### YOUR TASK:
The reply to the records below should contain exactly the lines from the line with "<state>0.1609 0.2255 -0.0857" through the line with "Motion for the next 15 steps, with", and nothing besides.

### Items listed in a dataset:
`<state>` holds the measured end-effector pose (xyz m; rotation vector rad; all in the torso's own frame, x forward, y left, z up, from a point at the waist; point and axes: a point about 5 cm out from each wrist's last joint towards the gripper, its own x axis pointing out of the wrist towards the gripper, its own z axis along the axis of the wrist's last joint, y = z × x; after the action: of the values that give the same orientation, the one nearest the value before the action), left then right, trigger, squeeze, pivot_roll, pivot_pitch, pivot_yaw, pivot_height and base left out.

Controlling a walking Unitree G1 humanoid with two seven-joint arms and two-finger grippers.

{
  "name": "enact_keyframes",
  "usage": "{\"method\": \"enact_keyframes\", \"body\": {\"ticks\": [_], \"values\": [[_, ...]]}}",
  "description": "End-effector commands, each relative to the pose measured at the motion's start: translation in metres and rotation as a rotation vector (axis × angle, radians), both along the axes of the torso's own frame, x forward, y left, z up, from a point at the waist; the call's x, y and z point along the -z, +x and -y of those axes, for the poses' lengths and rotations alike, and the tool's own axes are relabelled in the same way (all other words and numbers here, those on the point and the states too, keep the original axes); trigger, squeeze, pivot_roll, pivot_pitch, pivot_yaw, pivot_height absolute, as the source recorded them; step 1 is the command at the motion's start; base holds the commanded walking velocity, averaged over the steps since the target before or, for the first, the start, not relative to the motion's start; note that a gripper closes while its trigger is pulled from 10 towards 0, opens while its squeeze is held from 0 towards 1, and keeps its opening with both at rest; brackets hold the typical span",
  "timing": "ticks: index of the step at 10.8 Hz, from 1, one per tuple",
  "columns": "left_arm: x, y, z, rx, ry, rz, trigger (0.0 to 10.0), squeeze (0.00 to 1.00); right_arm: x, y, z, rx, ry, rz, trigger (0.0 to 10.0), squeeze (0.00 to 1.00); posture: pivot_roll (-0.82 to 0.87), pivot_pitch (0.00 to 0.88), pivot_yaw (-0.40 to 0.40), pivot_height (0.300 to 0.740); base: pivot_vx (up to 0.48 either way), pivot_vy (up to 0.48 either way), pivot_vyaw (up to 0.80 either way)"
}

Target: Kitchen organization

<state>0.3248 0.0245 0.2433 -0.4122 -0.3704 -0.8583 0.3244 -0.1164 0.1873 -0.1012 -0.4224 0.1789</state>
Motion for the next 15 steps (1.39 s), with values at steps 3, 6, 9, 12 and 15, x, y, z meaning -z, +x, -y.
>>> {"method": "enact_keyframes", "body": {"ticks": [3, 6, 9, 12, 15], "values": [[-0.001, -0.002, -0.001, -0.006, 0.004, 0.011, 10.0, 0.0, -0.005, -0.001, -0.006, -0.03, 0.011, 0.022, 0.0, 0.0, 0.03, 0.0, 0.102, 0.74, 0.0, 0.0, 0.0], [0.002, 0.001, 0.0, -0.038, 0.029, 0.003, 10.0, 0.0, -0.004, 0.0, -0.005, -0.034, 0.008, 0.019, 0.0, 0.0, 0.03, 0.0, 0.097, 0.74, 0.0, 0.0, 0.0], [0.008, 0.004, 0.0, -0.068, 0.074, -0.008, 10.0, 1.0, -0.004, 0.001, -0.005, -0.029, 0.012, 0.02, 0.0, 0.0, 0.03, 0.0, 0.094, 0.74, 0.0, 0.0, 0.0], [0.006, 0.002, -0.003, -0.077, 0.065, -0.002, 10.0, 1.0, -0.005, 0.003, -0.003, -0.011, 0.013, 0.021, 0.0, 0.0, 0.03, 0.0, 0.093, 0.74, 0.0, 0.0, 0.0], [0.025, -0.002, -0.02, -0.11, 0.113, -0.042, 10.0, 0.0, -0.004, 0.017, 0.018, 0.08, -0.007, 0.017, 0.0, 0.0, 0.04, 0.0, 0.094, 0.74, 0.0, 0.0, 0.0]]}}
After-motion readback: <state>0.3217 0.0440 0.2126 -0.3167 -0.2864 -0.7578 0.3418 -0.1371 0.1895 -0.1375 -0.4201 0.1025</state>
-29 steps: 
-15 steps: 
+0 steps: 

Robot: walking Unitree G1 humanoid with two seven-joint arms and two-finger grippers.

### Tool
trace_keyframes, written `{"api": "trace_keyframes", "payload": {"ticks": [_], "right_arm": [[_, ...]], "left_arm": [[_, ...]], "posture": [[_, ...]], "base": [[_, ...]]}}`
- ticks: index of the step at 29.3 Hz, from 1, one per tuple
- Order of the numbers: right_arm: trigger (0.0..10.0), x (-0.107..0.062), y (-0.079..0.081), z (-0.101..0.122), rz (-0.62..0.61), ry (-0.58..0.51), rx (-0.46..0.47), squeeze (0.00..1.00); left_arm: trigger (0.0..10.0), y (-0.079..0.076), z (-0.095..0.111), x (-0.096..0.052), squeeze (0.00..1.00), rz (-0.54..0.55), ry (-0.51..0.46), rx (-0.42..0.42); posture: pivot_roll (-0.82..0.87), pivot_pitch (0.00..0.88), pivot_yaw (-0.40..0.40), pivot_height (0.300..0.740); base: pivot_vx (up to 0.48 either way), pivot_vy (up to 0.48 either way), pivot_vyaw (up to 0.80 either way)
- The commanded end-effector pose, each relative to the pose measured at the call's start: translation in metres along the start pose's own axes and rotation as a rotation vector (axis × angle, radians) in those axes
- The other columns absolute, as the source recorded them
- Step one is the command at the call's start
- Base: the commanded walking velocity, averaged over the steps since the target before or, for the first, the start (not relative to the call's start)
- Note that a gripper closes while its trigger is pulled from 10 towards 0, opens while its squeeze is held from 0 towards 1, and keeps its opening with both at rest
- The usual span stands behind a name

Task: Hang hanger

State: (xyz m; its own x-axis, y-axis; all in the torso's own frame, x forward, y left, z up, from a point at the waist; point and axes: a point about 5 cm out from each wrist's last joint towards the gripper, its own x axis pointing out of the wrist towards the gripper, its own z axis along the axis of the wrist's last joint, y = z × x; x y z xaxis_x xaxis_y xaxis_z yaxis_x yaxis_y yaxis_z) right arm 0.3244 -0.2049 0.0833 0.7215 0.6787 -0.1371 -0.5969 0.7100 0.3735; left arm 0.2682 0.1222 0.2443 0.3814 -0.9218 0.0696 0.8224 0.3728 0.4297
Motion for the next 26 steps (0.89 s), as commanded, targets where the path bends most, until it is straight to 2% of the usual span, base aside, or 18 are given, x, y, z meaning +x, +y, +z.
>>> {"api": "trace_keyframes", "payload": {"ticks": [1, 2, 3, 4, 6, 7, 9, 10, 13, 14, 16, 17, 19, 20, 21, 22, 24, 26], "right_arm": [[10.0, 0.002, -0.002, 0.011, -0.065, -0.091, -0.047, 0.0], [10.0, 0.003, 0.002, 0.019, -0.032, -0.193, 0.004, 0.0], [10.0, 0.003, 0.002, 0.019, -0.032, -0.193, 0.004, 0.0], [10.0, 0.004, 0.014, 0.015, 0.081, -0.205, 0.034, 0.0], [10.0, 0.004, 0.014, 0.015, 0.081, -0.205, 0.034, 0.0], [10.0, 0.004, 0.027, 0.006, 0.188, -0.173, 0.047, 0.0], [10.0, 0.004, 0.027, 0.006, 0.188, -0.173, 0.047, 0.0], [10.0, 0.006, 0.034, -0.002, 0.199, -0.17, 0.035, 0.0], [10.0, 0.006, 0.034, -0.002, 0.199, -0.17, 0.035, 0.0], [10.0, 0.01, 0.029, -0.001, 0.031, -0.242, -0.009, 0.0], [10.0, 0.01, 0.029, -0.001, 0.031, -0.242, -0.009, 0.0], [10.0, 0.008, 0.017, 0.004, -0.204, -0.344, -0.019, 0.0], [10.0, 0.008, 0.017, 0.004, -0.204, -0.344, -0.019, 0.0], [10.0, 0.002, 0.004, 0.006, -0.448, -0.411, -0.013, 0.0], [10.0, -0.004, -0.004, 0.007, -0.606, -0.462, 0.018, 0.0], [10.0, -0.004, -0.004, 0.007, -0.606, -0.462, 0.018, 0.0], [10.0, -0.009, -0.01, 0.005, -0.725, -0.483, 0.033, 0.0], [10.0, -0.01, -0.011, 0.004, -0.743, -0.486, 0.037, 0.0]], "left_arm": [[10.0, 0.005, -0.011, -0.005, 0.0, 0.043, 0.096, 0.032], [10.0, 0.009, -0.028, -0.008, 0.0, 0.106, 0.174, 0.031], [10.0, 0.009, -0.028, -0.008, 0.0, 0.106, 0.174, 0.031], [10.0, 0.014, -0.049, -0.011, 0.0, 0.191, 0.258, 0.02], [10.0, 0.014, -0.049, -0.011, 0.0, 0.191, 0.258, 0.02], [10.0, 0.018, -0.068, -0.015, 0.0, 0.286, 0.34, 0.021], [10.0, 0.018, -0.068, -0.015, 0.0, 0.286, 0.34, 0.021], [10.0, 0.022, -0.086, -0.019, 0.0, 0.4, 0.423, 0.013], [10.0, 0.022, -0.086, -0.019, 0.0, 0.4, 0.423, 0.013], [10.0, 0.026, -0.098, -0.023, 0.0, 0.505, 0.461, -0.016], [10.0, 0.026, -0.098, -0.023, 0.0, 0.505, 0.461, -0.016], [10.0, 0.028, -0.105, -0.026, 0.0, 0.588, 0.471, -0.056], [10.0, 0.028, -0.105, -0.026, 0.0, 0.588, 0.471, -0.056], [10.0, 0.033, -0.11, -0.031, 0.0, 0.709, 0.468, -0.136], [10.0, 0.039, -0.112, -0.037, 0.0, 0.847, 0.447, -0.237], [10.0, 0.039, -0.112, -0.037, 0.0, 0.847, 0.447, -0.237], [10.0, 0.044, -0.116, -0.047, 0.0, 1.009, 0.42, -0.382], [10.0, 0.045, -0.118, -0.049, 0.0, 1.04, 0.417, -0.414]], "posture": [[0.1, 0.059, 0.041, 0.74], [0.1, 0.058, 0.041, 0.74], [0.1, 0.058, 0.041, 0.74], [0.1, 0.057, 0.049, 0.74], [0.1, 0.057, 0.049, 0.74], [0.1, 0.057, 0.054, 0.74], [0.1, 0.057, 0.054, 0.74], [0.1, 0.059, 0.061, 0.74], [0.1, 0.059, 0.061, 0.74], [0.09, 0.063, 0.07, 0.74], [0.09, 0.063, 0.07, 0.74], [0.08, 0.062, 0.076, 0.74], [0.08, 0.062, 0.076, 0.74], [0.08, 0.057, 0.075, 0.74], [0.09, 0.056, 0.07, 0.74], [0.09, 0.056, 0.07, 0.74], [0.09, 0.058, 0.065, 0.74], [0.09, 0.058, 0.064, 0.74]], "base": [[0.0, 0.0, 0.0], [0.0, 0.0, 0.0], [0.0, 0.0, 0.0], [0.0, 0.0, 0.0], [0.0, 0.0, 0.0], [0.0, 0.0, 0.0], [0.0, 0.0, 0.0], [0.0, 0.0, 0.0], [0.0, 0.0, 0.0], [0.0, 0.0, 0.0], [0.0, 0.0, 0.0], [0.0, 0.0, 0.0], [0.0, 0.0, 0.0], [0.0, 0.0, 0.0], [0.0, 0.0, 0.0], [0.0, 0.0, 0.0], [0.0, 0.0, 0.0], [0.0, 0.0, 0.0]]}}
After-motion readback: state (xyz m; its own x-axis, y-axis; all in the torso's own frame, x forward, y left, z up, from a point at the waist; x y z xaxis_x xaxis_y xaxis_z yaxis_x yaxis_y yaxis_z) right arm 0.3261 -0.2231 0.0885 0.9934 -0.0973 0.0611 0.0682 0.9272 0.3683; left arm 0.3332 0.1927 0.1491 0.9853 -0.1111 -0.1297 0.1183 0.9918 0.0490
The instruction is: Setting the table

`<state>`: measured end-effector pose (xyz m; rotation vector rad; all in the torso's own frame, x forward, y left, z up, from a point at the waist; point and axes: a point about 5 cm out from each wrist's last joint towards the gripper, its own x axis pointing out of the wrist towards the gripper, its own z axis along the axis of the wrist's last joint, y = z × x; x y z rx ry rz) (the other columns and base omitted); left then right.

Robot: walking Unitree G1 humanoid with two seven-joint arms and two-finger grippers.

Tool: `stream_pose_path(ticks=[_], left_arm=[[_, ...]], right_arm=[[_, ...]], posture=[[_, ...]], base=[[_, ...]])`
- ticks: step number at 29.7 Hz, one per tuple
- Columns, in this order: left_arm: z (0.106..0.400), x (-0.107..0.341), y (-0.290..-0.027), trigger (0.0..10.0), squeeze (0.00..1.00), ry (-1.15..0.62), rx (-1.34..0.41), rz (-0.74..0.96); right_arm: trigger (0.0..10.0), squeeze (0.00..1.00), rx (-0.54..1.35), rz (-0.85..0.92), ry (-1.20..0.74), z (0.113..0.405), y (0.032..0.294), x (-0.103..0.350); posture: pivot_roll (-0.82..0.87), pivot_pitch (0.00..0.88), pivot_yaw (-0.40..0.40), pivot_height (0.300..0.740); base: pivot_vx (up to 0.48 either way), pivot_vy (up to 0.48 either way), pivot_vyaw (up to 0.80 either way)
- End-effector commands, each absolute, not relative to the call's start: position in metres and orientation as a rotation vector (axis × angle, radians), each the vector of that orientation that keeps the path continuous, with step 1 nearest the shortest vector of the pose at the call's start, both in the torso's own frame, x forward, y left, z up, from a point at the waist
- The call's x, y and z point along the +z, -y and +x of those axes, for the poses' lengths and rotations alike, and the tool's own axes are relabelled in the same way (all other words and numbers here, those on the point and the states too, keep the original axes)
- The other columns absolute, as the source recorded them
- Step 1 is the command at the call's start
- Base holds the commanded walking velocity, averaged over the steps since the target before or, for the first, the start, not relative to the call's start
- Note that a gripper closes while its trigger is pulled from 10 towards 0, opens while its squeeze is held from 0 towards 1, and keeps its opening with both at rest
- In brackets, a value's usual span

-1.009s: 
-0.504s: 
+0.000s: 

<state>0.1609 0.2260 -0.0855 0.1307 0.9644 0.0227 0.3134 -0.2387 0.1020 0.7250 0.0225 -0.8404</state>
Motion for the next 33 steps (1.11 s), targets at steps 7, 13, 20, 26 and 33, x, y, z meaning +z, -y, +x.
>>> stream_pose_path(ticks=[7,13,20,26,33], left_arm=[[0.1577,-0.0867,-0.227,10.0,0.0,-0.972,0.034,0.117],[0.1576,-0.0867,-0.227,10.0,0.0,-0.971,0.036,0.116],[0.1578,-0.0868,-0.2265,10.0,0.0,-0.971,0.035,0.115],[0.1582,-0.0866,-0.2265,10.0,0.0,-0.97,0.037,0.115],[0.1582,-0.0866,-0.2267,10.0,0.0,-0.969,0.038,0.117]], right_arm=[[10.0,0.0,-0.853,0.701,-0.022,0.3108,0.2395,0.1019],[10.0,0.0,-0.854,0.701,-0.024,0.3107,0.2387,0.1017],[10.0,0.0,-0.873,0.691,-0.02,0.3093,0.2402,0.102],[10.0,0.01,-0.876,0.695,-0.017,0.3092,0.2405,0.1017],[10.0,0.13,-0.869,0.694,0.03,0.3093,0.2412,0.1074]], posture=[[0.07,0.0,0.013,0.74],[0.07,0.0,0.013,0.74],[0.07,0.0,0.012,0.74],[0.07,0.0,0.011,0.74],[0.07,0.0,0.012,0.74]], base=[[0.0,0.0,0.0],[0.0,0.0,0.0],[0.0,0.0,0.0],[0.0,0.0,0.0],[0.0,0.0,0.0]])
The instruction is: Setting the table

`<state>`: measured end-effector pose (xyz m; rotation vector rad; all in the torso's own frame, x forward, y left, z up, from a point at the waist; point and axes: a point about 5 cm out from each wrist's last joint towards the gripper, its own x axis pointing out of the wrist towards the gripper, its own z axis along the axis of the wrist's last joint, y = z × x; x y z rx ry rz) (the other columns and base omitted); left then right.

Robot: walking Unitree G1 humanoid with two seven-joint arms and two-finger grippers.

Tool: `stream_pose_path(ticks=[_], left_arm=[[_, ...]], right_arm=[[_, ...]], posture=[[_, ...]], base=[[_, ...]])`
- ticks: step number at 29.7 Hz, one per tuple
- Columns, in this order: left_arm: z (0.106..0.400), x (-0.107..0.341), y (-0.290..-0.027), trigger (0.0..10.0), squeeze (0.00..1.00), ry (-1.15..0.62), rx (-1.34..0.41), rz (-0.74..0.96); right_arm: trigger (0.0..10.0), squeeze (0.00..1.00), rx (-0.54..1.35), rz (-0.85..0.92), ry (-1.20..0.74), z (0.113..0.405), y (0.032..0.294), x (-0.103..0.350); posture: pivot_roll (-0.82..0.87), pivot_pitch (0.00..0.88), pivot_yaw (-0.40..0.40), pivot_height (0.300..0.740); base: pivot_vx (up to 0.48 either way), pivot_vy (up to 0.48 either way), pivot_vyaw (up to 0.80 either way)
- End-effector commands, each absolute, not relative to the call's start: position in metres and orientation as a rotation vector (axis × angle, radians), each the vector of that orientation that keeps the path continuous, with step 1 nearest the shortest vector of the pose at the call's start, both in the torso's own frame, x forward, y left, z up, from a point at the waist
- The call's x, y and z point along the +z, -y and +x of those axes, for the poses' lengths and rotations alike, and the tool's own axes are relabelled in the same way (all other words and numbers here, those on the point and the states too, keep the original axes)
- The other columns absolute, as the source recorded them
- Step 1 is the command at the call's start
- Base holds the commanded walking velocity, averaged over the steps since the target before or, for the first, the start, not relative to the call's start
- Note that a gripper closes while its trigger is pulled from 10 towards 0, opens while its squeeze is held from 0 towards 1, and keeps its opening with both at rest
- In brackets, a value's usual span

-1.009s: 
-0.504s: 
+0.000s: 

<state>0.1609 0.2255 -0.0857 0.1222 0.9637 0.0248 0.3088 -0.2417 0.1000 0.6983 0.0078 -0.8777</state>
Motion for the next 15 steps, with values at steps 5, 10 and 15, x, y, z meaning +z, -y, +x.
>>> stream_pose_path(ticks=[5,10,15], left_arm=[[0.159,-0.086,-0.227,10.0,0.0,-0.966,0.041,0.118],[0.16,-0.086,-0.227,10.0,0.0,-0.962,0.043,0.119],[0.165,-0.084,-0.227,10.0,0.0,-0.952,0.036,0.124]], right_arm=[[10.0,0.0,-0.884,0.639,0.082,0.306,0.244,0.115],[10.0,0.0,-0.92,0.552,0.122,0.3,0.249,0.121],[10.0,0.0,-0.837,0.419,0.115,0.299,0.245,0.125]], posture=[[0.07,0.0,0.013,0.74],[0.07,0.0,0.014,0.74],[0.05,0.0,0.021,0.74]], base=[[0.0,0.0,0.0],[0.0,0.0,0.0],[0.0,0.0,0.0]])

### SOLVED PROBLEM:
<state>0.1609 0.2255 -0.0857 0.1222 0.9637 0.0248 0.3088 -0.2417 0.1000 0.6983 0.0078 -0.8777</state>
Motion for the next 15 steps, with values at steps 5, 10 and 15, x, y, z meaning +z, -y, +x.

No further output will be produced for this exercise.